**WHAT TO DO:** From the line that includes "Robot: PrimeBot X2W" to the last line of the records, inclusive, repeat each line exactly.
▬▬▬
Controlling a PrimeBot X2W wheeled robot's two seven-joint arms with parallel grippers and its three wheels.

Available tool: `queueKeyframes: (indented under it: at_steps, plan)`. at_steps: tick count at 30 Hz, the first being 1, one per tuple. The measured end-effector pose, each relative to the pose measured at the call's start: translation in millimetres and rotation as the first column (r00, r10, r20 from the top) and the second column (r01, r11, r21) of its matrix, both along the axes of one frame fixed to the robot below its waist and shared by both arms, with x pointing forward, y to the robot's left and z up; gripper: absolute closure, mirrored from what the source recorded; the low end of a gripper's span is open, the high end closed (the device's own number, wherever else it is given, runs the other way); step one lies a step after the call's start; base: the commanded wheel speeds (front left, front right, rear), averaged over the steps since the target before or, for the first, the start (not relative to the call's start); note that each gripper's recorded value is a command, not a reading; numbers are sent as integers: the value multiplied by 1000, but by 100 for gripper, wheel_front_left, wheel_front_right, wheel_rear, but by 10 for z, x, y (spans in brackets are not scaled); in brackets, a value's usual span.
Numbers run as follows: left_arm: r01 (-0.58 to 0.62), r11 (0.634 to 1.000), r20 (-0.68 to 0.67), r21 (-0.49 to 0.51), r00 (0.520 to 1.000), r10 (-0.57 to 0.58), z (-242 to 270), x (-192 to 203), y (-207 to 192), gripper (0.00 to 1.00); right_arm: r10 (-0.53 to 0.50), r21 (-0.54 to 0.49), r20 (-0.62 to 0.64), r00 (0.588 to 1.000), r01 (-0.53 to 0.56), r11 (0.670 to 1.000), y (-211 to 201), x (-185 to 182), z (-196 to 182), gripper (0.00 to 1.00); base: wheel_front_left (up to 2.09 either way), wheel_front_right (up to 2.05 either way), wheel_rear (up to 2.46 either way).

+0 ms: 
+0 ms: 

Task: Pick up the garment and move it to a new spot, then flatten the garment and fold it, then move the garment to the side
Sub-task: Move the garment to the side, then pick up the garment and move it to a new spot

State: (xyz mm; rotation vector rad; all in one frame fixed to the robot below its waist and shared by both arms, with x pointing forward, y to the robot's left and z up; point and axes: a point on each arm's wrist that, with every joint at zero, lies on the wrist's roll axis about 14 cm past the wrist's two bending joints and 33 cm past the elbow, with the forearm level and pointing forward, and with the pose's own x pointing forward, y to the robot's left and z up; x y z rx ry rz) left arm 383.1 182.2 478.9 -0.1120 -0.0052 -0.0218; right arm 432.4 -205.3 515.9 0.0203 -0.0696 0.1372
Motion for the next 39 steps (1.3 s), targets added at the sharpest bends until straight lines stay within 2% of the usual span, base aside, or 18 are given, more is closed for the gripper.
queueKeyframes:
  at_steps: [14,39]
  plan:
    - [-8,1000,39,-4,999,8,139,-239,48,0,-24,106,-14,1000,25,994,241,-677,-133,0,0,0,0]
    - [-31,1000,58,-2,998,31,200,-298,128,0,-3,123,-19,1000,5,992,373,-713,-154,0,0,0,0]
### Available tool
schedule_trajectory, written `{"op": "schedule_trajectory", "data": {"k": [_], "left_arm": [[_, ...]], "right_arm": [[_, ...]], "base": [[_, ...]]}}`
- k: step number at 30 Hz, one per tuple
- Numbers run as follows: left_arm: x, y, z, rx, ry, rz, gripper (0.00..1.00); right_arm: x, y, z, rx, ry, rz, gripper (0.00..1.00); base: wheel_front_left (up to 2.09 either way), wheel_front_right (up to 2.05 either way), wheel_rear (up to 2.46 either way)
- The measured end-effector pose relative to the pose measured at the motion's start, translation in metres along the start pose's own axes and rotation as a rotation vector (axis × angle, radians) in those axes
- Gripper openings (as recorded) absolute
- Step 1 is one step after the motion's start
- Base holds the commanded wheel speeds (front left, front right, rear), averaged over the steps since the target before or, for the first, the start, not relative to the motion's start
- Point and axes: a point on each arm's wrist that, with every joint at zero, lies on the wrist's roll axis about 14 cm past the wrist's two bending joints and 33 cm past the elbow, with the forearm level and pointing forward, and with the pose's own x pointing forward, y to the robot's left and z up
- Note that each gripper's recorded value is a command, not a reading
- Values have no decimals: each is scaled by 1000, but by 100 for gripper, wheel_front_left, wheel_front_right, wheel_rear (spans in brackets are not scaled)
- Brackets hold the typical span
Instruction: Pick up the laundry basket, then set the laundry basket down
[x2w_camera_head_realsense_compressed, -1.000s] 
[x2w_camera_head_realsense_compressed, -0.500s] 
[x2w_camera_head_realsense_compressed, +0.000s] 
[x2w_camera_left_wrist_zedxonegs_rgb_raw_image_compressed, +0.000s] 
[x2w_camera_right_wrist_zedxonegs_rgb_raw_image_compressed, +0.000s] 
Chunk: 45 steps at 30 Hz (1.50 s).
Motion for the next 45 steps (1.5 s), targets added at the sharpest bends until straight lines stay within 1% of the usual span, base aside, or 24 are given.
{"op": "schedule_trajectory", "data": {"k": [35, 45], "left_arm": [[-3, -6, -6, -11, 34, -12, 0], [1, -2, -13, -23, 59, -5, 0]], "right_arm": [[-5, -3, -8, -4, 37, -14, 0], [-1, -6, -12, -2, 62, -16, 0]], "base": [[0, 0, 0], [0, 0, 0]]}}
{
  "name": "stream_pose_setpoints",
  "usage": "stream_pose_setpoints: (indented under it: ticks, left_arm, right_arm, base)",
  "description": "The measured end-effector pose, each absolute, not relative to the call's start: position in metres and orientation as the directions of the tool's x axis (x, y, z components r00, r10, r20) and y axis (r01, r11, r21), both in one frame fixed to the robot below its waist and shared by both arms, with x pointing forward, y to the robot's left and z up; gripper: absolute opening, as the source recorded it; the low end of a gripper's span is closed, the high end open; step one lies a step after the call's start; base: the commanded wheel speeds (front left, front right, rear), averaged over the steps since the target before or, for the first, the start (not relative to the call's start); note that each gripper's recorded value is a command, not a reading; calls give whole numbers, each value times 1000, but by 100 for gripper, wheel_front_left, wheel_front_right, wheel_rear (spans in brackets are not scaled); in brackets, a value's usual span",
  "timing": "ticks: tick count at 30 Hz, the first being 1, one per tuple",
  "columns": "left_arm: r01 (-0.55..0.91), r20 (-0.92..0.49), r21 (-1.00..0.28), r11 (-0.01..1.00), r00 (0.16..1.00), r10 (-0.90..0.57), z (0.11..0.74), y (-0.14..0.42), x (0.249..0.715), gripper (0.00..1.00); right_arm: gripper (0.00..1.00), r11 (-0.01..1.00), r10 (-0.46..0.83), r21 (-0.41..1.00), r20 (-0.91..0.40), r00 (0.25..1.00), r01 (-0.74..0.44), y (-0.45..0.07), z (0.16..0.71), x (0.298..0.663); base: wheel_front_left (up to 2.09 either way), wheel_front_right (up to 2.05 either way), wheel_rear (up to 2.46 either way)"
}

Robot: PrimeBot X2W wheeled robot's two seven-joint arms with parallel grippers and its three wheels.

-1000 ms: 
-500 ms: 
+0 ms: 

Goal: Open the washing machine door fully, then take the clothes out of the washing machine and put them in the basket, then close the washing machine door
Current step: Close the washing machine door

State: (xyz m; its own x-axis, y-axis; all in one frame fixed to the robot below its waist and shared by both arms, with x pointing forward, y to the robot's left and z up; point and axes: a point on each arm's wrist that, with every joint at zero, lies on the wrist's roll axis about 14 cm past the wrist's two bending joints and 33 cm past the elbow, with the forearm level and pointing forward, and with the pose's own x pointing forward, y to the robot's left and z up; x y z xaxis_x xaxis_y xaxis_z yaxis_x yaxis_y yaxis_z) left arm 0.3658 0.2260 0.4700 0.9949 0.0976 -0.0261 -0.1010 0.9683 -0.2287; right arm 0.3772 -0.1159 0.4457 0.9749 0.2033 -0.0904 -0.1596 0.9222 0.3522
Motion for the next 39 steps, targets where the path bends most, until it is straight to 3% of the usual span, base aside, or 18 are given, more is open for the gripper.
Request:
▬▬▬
**WRITTEN REPLY:**
Robot: PrimeBot X2W wheeled robot's two seven-joint arms with parallel grippers and its three wheels.

-1000 ms: 
-500 ms: 
+0 ms: 

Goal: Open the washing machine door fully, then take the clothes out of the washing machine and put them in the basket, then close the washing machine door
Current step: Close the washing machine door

State: (xyz m; its own x-axis, y-axis; all in one frame fixed to the robot below its waist and shared by both arms, with x pointing forward, y to the robot's left and z up; point and axes: a point on each arm's wrist that, with every joint at zero, lies on the wrist's roll axis about 14 cm past the wrist's two bending joints and 33 cm past the elbow, with the forearm level and pointing forward, and with the pose's own x pointing forward, y to the robot's left and z up; x y z xaxis_x xaxis_y xaxis_z yaxis_x yaxis_y yaxis_z) left arm 0.3658 0.2260 0.4700 0.9949 0.0976 -0.0261 -0.1010 0.9683 -0.2287; right arm 0.3772 -0.1159 0.4457 0.9749 0.2033 -0.0904 -0.1596 0.9222 0.3522
Motion for the next 39 steps, targets where the path bends most, until it is straight to 3% of the usual span, base aside, or 18 are given, more is open for the gripper.
Request:

The answer given here is complete.